▸ Work to complete: Return every line below exactly.

▸ Data below:
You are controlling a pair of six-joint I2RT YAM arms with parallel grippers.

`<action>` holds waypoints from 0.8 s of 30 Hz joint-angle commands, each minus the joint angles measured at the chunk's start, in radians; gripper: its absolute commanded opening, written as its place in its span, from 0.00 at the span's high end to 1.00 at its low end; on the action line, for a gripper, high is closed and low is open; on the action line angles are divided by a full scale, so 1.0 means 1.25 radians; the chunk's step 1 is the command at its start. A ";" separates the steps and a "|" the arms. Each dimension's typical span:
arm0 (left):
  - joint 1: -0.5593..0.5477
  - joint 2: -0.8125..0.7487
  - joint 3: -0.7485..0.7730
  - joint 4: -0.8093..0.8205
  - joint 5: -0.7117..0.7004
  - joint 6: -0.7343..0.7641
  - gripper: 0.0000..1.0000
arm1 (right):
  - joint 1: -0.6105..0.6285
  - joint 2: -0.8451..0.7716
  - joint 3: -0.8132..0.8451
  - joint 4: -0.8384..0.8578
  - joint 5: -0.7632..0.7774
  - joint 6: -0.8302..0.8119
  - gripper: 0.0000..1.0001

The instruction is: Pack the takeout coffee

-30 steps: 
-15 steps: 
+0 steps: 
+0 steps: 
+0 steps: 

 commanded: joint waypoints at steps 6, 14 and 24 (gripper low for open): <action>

▸ Response area:
You are controlling a pair of six-joint I2RT YAM arms with parallel grippers.

`<action>` holds waypoints from 0.8 s of 30 Hz joint-angle commands, each minus the joint angles measured at the chunk's start, in radians; gripper: its absolute commanded opening, written as its place in its span, from 0.00 at the span's high end to 1.00 at its low end; on the action line, for a gripper, high is closed and low is open; on the action line angles are divided by a full scale, so 1.0 means 1.25 radians; the chunk's step 1 is the command at its start. A ";" separates the steps and a "|" the arms. Each dimension's typical span:
arm0 (left):
  - joint 1: -0.5593..0.5477
  - joint 2: -0.8125..0.7487
  - joint 3: -0.7485..0.7730
  - joint 4: -0.8093..0.8205
  - joint 5: -0.7117..0.7004
  - joint 6: -0.7343..0.7641
  - gripper: 0.0000..1.0000
arm1 (right):
  - joint 1: -0.6105..0.6285
  - joint 2: -0.8451..0.7716
  - joint 3: -0.8132..0.8451
  - joint 4: -0.8384..0.8578
  - joint 5: -0.7632..0.7774
  - joint 6: -0.8302..0.8119
  - gripper: 0.0000..1.0001

The instruction is: Pack the takeout coffee

-30 steps: 
-15 steps: 
+0 steps: 
+0 steps: 
+0 steps: 

 commanded: joint waypoints at steps 6, 14 and 24 (gripper low for open): <action>

The full answer has been given.